Of all the lines in the records below, copy only those that contain the string "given".
(Available data)
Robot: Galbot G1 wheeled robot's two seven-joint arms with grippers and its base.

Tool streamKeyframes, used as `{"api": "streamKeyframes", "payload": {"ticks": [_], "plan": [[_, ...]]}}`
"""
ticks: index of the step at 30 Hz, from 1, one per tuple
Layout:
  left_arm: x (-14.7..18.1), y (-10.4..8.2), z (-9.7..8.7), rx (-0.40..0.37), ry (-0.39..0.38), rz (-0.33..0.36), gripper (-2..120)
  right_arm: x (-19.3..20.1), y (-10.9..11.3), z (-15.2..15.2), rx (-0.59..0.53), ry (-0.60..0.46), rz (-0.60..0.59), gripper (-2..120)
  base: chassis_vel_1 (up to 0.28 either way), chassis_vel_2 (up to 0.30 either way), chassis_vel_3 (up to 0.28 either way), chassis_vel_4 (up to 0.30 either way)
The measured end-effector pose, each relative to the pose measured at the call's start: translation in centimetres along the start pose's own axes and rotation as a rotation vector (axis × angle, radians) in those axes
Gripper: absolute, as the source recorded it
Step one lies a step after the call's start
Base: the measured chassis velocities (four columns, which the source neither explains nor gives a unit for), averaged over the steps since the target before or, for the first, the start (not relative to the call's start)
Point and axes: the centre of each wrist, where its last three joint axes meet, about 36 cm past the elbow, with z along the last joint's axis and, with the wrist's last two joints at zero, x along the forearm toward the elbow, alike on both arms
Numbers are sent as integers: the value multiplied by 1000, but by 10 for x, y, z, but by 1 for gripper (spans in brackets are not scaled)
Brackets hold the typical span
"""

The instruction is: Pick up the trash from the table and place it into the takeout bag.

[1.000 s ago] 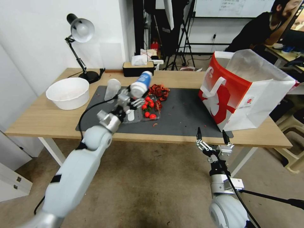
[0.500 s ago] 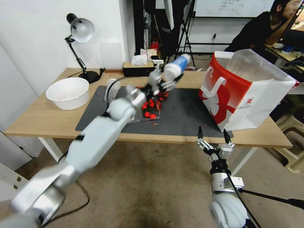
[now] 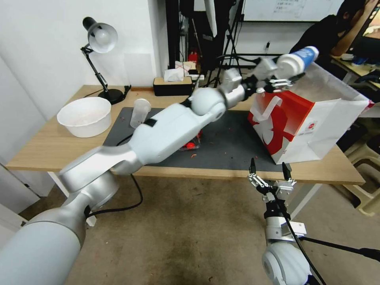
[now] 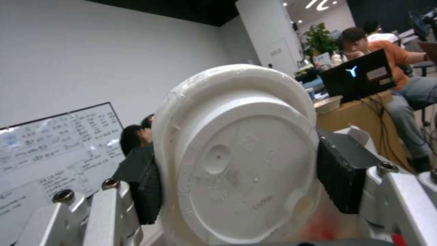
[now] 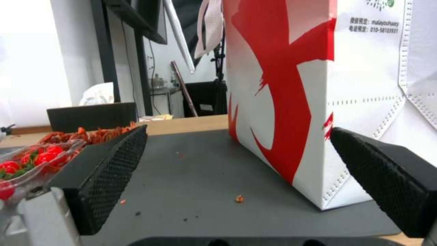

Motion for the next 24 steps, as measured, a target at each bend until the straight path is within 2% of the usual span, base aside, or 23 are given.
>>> {"api": "streamKeyframes", "payload": {"ticks": [5, 10, 12, 13, 15, 16, 19, 24], "plan": [[-13, -6, 6, -8, 15, 30, 66, -1, 2, 0, -7, -3, 5, 100, 0, 0, 0, 0], [-17, -7, 9, -8, 21, 32, 66, -1, 2, 0, -7, -4, 5, 100, 0, 0, 0, 0], [-17, -6, 10, -11, 26, 28, 75, -1, 2, -1, -7, -6, 5, 100, 0, 0, 0, 0], [-17, -6, 10, -11, 26, 28, 75, -1, 2, -1, -7, -6, 5, 100, 0, 0, 0, 0], [-16, -6, 12, -12, 28, 23, 86, -1, 2, -1, -7, -8, 5, 100, 0, 0, 0, 0], [-16, -6, 12, -12, 28, 23, 86, -1, 2, -1, -7, -8, 5, 100, 0, 0, 0, 0], [-16, -6, 12, -11, 28, 17, 99, -1, 2, -2, -8, -9, 6, 100, 0, 0, 0, 0], [-16, -7, 11, -5, 18, -4, 100, -1, 2, -2, -10, -9, 7, 100, 0, 0, 0, 0]]}}
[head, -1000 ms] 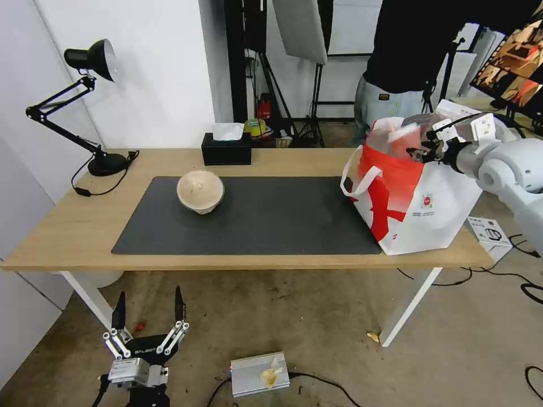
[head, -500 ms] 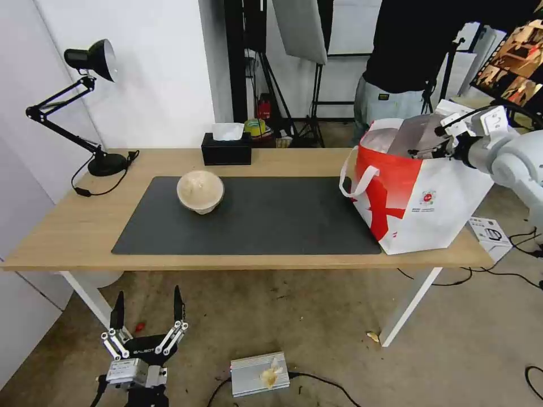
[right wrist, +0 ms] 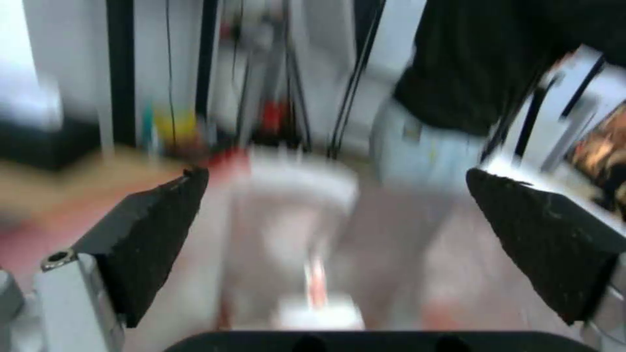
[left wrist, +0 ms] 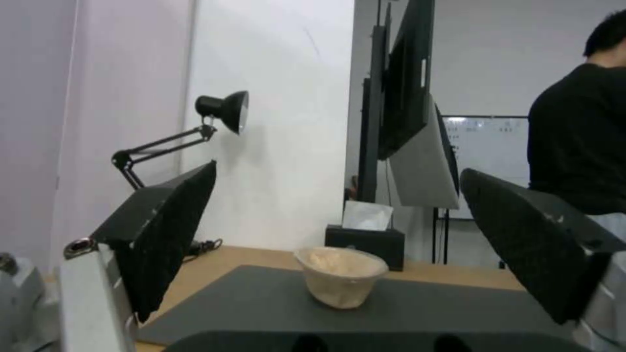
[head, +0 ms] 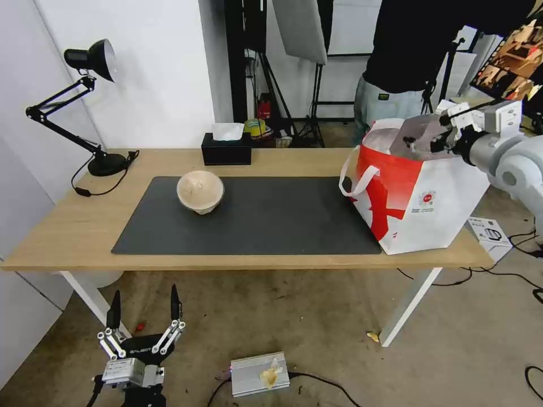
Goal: Pick up the trash from the table and place it into the takeout bag.
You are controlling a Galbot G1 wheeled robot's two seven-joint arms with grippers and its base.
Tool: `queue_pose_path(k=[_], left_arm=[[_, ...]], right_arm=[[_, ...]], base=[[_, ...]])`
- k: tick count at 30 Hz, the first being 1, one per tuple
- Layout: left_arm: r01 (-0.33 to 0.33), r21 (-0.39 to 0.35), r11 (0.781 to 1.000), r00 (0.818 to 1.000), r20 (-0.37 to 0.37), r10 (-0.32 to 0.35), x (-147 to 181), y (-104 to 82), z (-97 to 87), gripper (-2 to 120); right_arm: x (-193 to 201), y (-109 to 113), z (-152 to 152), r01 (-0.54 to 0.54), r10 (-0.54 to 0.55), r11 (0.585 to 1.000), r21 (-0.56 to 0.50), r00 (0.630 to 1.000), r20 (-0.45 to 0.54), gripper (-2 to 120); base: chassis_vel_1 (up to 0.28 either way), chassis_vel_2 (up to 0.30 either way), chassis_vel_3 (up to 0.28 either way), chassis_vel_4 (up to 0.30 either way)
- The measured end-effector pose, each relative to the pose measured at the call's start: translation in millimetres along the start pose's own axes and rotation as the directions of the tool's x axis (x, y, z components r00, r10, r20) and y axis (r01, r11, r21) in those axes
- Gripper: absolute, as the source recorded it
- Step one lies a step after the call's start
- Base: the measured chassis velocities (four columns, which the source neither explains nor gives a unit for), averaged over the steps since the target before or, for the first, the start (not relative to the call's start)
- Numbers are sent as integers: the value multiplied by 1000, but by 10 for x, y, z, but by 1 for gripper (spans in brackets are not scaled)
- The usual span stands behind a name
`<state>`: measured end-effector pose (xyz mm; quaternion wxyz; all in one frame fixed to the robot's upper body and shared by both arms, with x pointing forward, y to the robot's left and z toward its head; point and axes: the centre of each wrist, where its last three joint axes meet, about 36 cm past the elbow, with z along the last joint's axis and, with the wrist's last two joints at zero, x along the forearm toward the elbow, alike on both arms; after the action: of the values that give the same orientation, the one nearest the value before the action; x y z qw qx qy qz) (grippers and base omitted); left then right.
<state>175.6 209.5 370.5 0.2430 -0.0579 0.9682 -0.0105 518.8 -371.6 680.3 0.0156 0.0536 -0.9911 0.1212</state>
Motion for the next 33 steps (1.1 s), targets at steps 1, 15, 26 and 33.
queue_pose_path(k=[1,15,26,33], left_arm=[[1,1,1000,1000,0,-1,-1,0,-1,100],[6,2,1000,1000,7,-6,-22,1,-10,100],[11,-3,1000,1000,13,-11,-35,25,-33,100],[12,-3,1000,1000,17,-12,-42,26,-70,100]], right_arm=[[40,100,32,-20,22,999,-29,997,67,100],[1027,1312,679,1,108,965,-260,908,404,100],[1739,1984,1113,14,112,963,-268,886,449,100],[2043,2194,1456,-30,115,978,-207,905,409,100]], base=[[0,0,0,0],[0,0,0,0],[0,0,0,0],[0,0,0,0]])
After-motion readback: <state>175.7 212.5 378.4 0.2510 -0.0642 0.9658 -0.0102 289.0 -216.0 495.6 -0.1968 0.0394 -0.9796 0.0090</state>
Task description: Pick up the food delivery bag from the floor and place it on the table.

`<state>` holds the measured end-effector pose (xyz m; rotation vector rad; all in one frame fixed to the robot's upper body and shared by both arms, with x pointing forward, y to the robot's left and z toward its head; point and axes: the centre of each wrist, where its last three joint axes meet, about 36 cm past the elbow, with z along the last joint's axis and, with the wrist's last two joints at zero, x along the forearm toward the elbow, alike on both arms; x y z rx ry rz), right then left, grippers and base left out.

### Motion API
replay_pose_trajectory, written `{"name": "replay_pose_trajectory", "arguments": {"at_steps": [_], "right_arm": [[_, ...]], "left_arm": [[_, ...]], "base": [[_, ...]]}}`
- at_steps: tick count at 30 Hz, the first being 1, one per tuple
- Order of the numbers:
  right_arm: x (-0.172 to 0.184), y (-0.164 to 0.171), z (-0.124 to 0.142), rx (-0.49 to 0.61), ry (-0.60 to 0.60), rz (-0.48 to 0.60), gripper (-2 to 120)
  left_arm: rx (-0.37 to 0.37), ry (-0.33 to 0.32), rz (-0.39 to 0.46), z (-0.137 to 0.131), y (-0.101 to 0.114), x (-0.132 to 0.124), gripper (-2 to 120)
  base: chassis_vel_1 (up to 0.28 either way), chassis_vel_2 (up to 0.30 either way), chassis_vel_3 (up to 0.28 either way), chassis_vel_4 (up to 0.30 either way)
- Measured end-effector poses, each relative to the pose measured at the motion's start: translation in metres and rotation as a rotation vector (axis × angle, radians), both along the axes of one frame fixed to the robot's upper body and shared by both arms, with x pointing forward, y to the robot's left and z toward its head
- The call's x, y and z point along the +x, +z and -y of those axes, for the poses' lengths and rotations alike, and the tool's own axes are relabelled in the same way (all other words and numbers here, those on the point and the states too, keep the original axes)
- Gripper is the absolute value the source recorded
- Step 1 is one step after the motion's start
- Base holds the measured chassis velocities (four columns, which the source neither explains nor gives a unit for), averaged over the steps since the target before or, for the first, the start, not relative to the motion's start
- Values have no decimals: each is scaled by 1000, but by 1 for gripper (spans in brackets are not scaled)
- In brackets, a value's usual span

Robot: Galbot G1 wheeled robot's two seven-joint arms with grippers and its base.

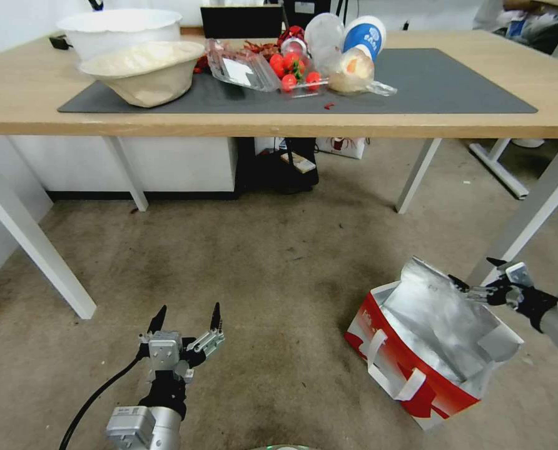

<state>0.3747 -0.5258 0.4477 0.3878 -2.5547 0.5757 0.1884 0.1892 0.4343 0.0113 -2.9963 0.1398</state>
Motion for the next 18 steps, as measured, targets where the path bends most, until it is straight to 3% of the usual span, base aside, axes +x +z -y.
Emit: {"name": "replay_pose_trajectory", "arguments": {"at_steps": [9,18], "right_arm": [[18,-12,14,-66,63,-126,100],[50,-34,-14,-49,80,-148,100]], "left_arm": [[-10,17,-9,3,-2,0,100],[-2,30,-16,3,1,-7,100]], "base": [[0,0,0,0],[0,0,0,0]]}}
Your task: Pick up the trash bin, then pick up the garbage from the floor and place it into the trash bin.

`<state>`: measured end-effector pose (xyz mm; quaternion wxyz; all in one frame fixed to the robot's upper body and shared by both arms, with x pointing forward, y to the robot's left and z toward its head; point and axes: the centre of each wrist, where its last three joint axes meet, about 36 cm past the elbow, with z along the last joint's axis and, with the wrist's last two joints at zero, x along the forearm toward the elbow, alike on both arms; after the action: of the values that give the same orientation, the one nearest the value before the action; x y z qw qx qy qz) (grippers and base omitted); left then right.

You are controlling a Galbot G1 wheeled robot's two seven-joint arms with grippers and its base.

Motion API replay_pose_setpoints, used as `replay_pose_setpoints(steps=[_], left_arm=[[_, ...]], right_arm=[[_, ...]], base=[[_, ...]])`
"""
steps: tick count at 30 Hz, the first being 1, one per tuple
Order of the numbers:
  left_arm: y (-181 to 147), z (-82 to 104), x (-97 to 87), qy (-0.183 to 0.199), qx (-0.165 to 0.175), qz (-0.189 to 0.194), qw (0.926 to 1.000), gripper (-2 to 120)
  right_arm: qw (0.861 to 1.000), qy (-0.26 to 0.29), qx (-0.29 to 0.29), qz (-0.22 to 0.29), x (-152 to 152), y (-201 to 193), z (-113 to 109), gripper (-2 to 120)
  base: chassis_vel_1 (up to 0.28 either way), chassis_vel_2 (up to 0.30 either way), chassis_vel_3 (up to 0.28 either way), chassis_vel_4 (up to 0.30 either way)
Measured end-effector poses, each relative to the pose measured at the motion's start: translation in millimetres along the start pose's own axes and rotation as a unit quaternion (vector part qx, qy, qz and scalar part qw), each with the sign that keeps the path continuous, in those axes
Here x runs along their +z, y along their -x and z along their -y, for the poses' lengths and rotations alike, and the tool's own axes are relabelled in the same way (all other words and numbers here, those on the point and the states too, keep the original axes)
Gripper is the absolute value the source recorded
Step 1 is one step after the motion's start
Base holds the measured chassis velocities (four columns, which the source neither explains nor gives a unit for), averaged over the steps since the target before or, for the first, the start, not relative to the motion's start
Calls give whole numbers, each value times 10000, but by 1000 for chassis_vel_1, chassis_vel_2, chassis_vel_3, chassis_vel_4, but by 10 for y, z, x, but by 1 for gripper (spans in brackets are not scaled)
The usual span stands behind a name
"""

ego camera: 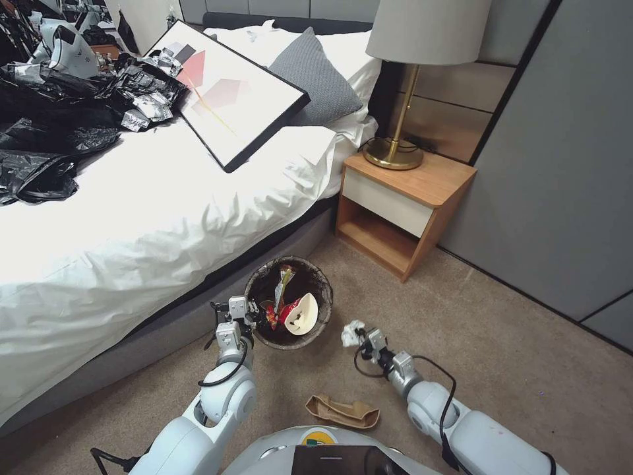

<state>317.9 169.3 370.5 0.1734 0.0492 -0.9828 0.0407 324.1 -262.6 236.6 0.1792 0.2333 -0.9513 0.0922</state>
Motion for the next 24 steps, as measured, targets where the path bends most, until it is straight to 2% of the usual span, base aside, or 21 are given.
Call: replay_pose_setpoints(steps=[3,4,11,13,18,20,23,24], left_arm=[[-3,1,1,10,-3,-9,10000,2],[-3,1,1,10,-3,-9,10000,2],[-20,-7,33,44,-11,-45,10000,2],[-20,-7,34,45,-11,-47,10000,2],[-25,-20,53,89,-4,-65,9999,2],[-24,-23,56,99,-4,-70,9999,2],[-20,-30,72,133,-1,-94,9999,2],[-20,-30,72,133,-1,-94,9999,2]], right_arm=[[9954,98,595,744,-470,43,73,0],[9954,98,595,744,-470,43,73,0],[9778,222,1268,1652,-1104,-50,79,0],[9768,231,1292,1692,-1135,-62,78,0],[9624,285,1475,2262,-1541,-242,78,0],[9595,294,1459,2390,-1634,-277,78,0],[9518,380,1235,2781,-1930,-387,43,0],[9518,380,1235,2781,-1930,-387,43,0]], base=[[0,0,0,0],[0,0,0,0],[0,0,0,0],[0,0,0,0],[0,0,0,0],[0,0,0,0],[0,0,0,0],[0,0,0,0]])
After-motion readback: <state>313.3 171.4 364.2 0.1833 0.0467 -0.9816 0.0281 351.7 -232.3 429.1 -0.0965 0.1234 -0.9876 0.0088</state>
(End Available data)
§ Completed exercise
Motion for the next 24 steps, as measured, a target at each bend until the straight path is within 2% of the usual span, base aside, or 23 are given.
Motion for the next 24 steps, as measured, targets where the path bends most, until it is straight to 2% of the usual span, base aside, or 21 are given.

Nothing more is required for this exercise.